For blog discussion, see eg (just a sample) CA, Lucia, Chad, Tamino

In another thread of activity, Lucia has a running series of checks on the GMST trends and the significance of their deviation from observations. There was a long series of "falsifications" of IPCC predictions listed here, and more recently a test over a longer period of GIStemp and Hadcrut.



I've been participating in the latter discussions, generally arguing that what was "falsified" was not an IPCC or model prediction, but a derived number, which had been stripped of some of its its acknowledged variability, which much amplifies the significance of deviation.

The models, from the KNMI database


People have been using a set of 22 models from the KNMI database, hindcasting from at least 1900 to 2009, and comparing to GIStemp and Hadcrut. SteveM has listed a scraping script here. I've lodged my R script for this whole application in my repository here.

I'm following a graph style that Santer used, and which Chad has developed to present a wide range of results. I'm going to talk first about the model results themselves.

I used a set of 20 model results. I think this was a subset of the 22 models Lucia and Chad used. When I came to download from KNMI, I had error messages from gfdl_cm2_1 and miroc3_2_medres. The models were:
"cccma_cgcm3_1"(5),
"cccma_cgcm3_1_t63",
"cnrm_cm3",
"csiro_mk3_0",
"csiro_mk3_5",
"gfdl_cm2_0",
"giss_model_e_h",(3)
"giss_model_e_r",(5)
"ingv_echam4",
"inmcm3_0",
"ipsl_cm4",
"miroc3_2_hires",
"miub_echo_g",(3)
"mpi_echam5",(4)
"mri_cgcm2_3_2a",(5)
"ncar_ccsm3_0",(7)
"ncar_pcm1_00",
"ncar_pcm1_01",
"ukmo_hadcm3",
"ukmo_hadgem1"
The number in brackets shows the number of runs from each model. I simply averaged these.

I also averaged the monthly results and worked only with annual means. This removed the need for great care with seasonal variation.

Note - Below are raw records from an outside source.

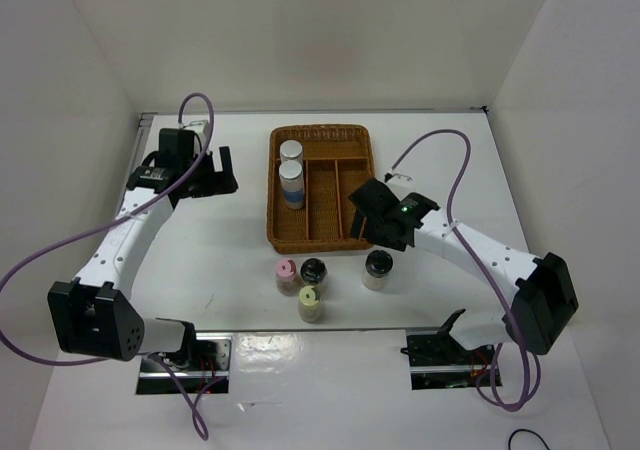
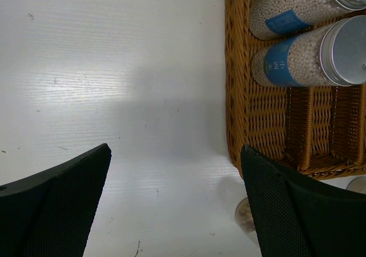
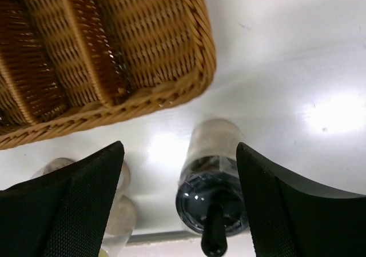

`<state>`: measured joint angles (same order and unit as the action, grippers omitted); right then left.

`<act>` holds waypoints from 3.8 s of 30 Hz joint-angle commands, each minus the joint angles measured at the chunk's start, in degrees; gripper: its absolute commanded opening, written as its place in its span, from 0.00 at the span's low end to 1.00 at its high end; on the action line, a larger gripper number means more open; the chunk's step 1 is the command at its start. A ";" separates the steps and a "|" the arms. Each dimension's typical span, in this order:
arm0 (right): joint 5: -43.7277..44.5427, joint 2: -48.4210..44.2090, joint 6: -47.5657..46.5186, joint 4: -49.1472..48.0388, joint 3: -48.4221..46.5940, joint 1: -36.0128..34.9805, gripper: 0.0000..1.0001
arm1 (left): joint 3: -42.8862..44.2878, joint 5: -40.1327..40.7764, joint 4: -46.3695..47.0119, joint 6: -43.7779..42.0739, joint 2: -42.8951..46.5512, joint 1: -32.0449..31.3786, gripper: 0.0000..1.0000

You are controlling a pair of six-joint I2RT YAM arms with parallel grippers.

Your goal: Organize the condiment bottles

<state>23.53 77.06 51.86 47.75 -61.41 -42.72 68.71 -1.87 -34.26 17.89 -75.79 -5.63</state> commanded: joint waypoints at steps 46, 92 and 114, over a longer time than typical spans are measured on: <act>-8.06 -3.49 5.10 11.85 0.94 -0.08 0.36 | -0.42 -3.05 2.97 -1.81 -4.54 0.35 1.00; -9.39 7.04 -13.27 18.43 -28.49 -1.14 0.00 | -2.00 -3.05 2.97 -1.28 -3.49 0.35 1.00; -5.51 24.02 -29.00 6.05 -48.81 14.76 0.00 | -1.48 -2.00 2.97 -0.75 -2.96 0.35 1.00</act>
<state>19.57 100.92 25.76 60.75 -106.74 -30.59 67.07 -4.14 -32.49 16.73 -80.16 -5.63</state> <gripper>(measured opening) 0.260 1.000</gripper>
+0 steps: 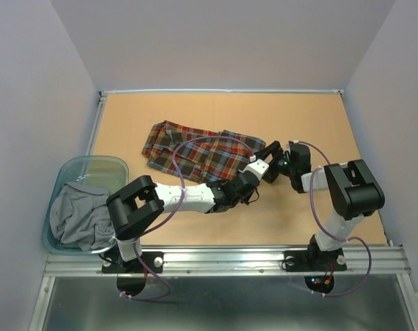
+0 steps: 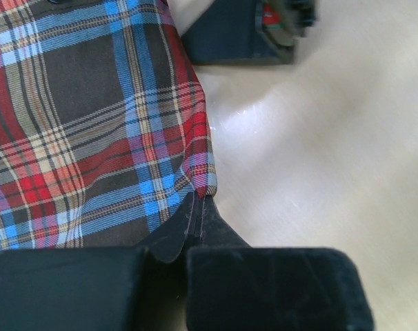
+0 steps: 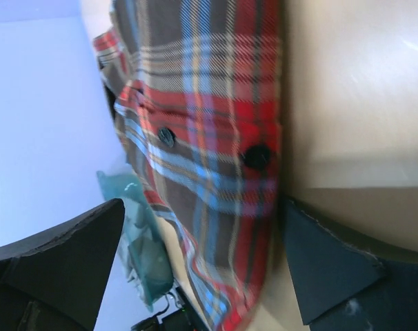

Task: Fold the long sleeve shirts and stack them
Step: Fold the shirt

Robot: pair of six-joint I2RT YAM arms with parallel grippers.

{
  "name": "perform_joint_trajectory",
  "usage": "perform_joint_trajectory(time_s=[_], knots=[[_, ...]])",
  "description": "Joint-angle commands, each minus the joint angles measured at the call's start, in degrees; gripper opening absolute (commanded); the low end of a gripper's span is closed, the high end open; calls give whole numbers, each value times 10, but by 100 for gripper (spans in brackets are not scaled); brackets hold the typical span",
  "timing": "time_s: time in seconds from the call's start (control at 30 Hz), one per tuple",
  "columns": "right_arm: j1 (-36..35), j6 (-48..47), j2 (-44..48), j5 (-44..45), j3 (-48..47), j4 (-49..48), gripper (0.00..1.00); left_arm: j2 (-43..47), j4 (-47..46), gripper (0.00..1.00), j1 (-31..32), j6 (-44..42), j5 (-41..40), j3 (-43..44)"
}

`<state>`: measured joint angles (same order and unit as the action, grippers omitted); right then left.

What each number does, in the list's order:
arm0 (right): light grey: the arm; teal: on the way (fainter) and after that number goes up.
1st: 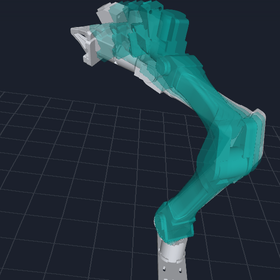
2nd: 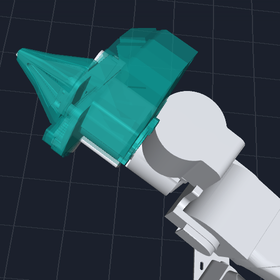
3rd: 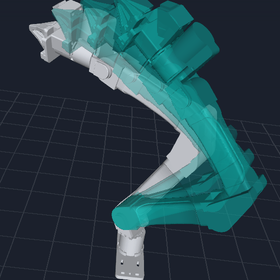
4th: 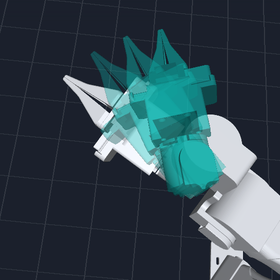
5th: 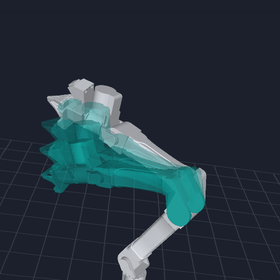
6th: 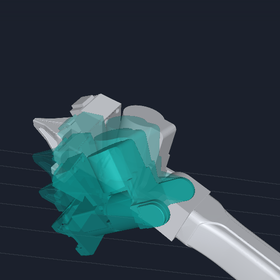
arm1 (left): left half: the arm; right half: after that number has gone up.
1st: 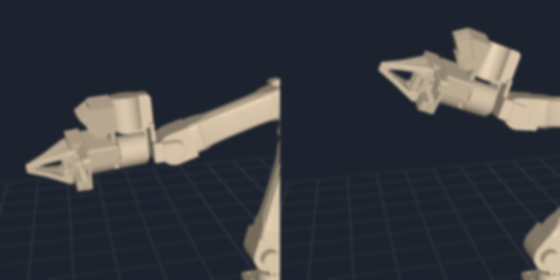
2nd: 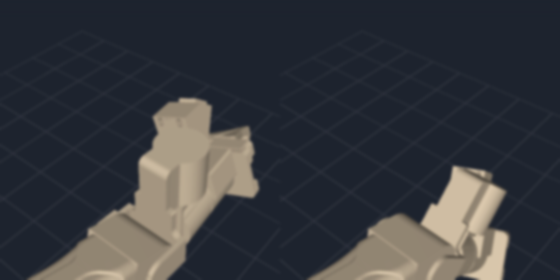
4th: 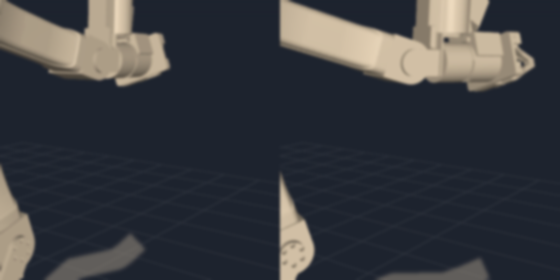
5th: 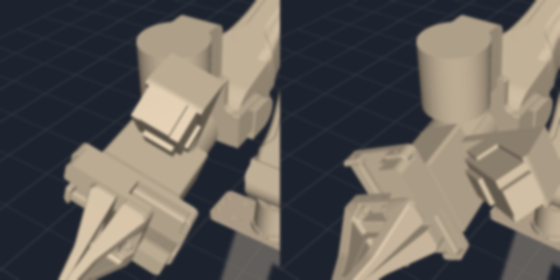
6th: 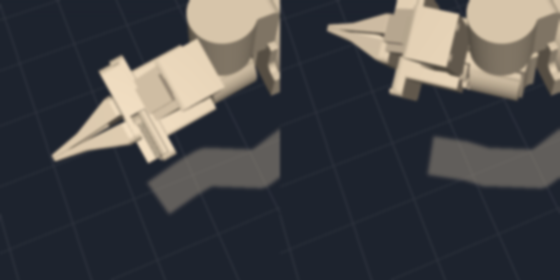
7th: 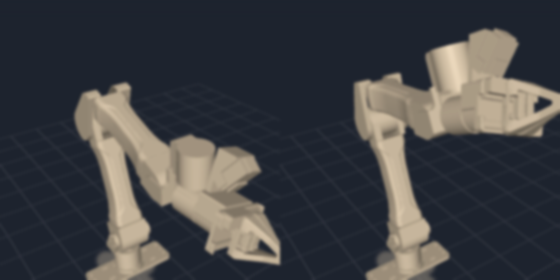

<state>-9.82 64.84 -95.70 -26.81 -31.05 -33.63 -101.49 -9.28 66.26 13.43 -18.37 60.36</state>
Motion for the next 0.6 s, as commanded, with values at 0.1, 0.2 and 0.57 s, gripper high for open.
perform_joint_trajectory(time_s=[0.1,0.2,0.57], knots=[[-8,3,-125,-35,-28,-97,87,31,-7,0,1,32,12,10],[-8,-9,-137,-34,-45,-98,77,26,-8,0,2,46,23,17],[-6,-44,-181,-54,-96,-90,3,32,-4,21,5,84,18,43]])
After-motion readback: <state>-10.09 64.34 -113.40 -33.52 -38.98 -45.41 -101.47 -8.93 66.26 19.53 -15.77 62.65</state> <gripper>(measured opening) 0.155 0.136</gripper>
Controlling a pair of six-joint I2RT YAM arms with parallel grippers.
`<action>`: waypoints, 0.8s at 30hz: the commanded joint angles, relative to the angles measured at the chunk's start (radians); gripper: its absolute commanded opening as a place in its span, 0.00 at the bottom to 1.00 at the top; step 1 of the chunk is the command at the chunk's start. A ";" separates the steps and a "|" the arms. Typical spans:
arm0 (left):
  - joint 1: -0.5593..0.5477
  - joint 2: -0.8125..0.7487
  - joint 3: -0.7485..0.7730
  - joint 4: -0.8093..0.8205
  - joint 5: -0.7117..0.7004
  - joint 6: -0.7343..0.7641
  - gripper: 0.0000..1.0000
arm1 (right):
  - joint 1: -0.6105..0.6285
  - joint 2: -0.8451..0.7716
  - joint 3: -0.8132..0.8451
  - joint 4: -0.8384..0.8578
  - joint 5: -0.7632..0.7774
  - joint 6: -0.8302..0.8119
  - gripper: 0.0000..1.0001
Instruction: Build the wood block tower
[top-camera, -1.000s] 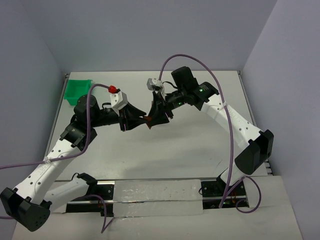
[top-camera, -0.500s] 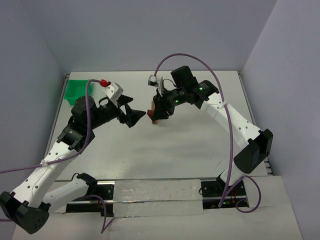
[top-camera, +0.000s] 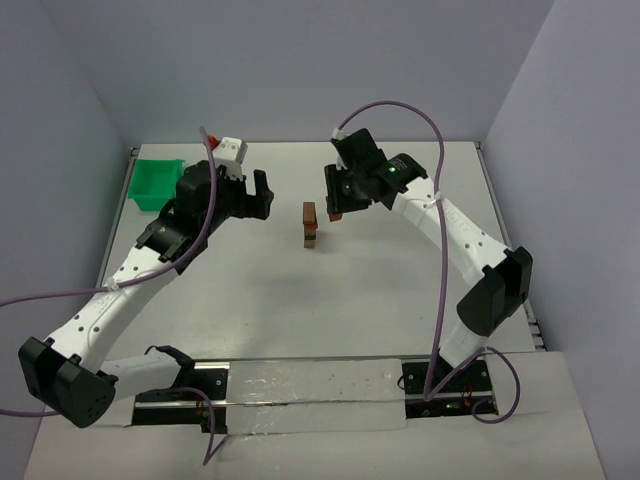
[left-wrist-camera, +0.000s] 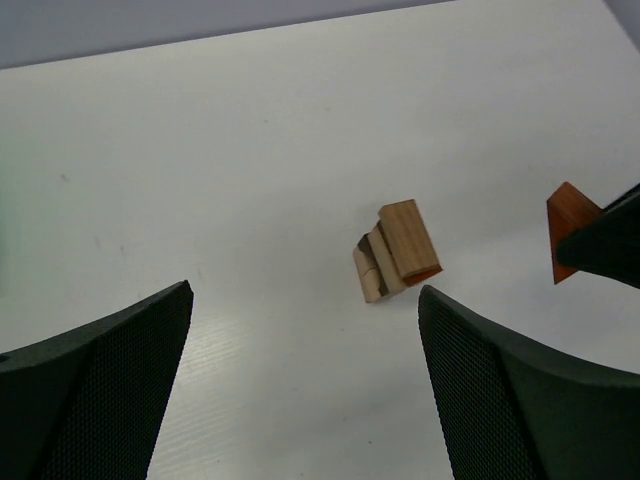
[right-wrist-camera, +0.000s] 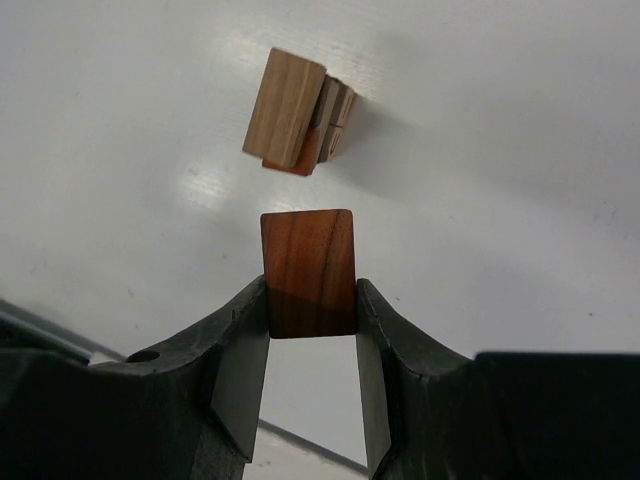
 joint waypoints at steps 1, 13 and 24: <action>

I calculated the regressions over the period 1980-2009. Later I'll do different periods, but at the moment I'm going to just describe the forms of the data. Each model mean trend has, from the regression, a standard error. In the following plot, I've shown the slopes (C/yr) with vertical whiskers length 2*se. The centre is marked with a cross green bar, whose width is proportional to  the number of runs.

I should add that I did not correct for AR4  correlation of residuals. This is not as strong for annual data, but is still there. Had I included it, the error ranges would have been wider. At the moment, I'm presenting these plots mainly as an intro to testing methods.

Then the trends look like this:

Fig 1.
The mean is shown as a violet line.

Discussion of model results



The main thing to say is that there is a lot of scatter. This can legitimately be criticised. The big effort over the years has been to get the model results more consistent, but that's where it stands.

It is impossible to ignore this scatter when testing the "performance" of the models against observations. There's no point in testing some derived quantity, say the mean, and saying that represents the models. It doesn't. It's only a part of what they say.

Inclusion of observations


If we include an observation set, say GIStemp, then a regression of that data also indicates a slope with an error range. Adding that to Fig 1, as a shaded bar with width 2*se, gives the following Figure

Fig 2.

Now something about testing the correspondence becomes clear. The scatter of the models is much greater than the observed "weather noise" (hatched area), and the whiskers are long. This will dominate any proper test.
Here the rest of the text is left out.